• **TASK DETAILS**: Taking each line of the records in turn, count those containing "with" and report only the number.

= = =

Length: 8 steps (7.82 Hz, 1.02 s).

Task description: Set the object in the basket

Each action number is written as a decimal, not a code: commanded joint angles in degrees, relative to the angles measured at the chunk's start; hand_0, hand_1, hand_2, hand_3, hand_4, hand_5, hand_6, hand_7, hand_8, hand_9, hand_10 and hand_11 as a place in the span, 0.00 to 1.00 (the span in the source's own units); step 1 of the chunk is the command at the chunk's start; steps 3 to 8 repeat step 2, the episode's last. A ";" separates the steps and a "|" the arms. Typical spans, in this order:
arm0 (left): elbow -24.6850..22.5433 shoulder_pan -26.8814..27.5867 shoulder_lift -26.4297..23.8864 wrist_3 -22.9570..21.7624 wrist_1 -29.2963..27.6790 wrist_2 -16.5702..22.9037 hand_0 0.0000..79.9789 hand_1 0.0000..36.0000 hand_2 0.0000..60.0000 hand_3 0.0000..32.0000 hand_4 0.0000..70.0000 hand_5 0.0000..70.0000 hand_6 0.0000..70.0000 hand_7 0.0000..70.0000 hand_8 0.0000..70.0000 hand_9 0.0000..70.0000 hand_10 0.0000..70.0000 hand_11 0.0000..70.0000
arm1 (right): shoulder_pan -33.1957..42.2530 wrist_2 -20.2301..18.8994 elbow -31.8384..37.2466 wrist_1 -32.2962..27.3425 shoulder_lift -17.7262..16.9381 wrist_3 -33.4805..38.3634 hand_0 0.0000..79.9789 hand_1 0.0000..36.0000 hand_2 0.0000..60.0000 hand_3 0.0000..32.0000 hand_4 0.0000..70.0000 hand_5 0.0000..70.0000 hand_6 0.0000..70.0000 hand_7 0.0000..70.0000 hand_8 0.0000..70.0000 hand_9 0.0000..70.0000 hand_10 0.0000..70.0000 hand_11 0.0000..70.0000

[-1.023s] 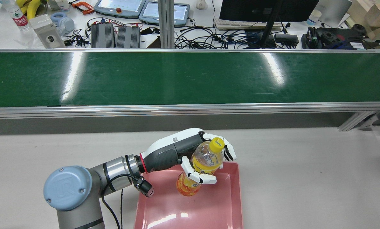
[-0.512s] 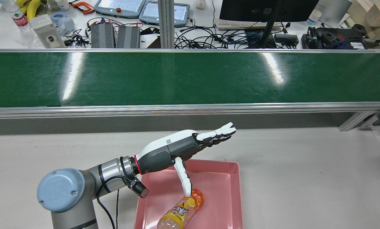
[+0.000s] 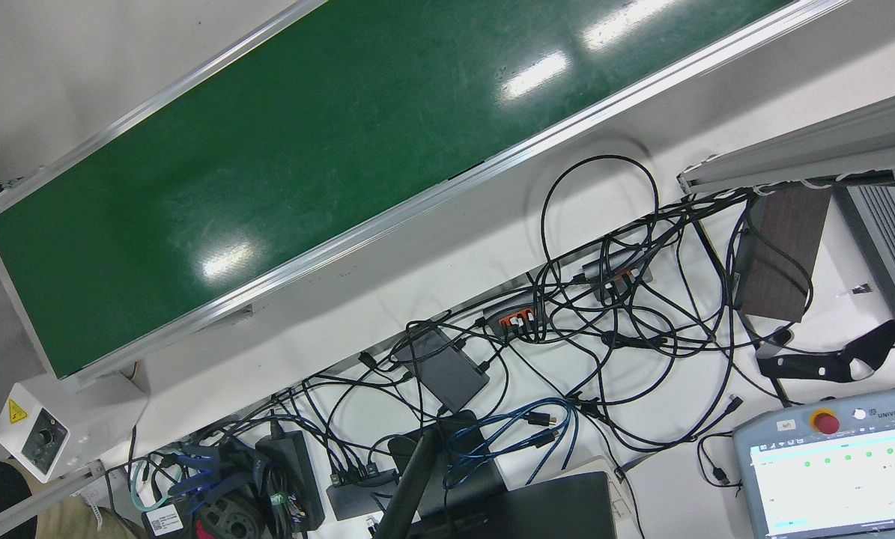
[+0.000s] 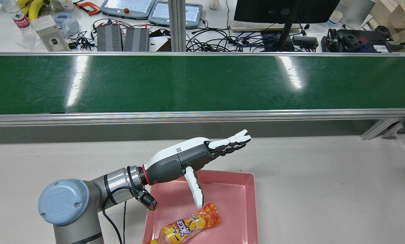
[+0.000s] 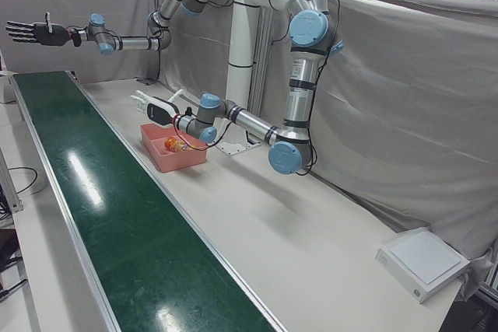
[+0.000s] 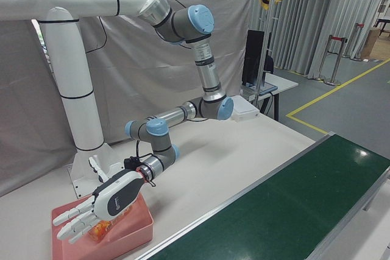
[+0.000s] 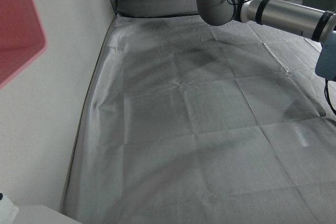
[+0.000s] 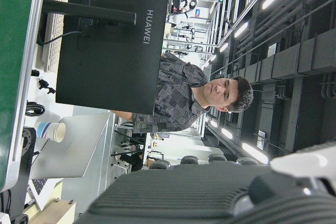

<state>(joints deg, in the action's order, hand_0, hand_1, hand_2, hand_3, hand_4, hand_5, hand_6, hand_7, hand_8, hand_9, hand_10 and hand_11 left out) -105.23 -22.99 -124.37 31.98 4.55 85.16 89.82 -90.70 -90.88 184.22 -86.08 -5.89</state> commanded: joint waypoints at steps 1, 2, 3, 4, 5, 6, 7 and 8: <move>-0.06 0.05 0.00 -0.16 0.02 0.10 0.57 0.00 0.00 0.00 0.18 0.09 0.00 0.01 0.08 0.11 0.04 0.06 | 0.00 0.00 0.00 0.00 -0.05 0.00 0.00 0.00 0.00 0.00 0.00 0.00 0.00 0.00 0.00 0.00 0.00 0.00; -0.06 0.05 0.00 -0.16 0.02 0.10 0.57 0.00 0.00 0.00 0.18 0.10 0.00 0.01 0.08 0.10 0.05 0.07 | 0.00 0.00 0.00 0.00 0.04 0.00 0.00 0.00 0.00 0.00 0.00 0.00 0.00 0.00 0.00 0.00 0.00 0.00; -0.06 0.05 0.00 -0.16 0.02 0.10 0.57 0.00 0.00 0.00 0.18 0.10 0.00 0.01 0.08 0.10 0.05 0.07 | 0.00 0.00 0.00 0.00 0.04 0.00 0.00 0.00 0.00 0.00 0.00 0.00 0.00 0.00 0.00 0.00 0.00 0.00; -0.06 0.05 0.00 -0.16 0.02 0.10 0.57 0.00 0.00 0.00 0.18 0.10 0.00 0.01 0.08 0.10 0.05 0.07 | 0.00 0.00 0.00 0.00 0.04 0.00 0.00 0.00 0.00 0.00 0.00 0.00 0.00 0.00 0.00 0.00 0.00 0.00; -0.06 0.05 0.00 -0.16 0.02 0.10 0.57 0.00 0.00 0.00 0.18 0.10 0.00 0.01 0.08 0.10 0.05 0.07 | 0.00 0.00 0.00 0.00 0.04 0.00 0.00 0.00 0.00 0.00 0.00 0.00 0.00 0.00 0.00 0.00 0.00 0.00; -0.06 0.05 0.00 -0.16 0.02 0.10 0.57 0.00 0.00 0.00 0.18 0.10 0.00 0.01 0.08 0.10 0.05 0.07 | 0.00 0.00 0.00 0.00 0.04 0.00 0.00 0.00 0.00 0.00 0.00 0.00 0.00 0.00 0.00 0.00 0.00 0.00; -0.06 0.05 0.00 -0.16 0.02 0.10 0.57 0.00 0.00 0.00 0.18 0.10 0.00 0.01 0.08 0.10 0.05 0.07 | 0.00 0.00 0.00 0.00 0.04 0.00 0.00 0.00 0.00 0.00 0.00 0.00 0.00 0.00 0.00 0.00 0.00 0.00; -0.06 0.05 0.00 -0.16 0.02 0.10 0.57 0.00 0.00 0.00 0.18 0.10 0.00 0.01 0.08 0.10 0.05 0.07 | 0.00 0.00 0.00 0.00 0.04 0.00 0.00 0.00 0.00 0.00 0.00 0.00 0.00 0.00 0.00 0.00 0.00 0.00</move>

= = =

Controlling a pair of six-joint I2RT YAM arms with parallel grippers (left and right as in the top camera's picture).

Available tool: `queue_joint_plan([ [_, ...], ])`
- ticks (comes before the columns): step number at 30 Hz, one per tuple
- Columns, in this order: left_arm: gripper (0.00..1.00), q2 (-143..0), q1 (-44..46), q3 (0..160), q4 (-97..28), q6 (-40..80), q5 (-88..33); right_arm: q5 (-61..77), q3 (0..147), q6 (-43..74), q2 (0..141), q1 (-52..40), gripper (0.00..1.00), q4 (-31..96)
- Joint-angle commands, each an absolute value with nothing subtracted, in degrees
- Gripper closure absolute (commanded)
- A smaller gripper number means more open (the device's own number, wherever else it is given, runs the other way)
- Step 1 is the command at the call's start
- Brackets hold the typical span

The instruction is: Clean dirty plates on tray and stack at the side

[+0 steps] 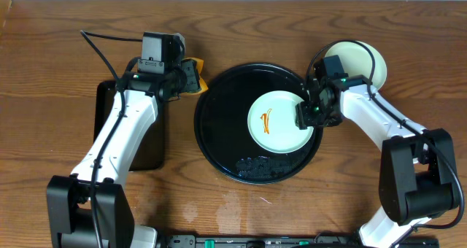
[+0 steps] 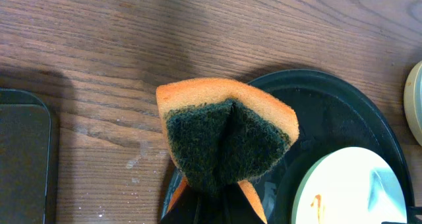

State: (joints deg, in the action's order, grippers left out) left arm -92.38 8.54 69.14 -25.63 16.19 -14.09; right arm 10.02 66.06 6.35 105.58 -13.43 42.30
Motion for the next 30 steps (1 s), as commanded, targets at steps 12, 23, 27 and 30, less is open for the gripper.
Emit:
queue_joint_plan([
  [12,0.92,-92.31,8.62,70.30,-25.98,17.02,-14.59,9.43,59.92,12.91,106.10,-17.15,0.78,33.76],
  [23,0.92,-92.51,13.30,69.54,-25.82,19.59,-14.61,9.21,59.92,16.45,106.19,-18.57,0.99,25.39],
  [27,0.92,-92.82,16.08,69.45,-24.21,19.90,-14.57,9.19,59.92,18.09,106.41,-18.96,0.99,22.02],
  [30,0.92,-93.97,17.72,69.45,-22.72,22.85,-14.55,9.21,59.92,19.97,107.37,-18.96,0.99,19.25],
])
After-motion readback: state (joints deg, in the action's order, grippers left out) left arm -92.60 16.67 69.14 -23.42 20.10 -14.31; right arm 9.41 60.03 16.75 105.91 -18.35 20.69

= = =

• **SOLUTION TO THIS TASK**: 2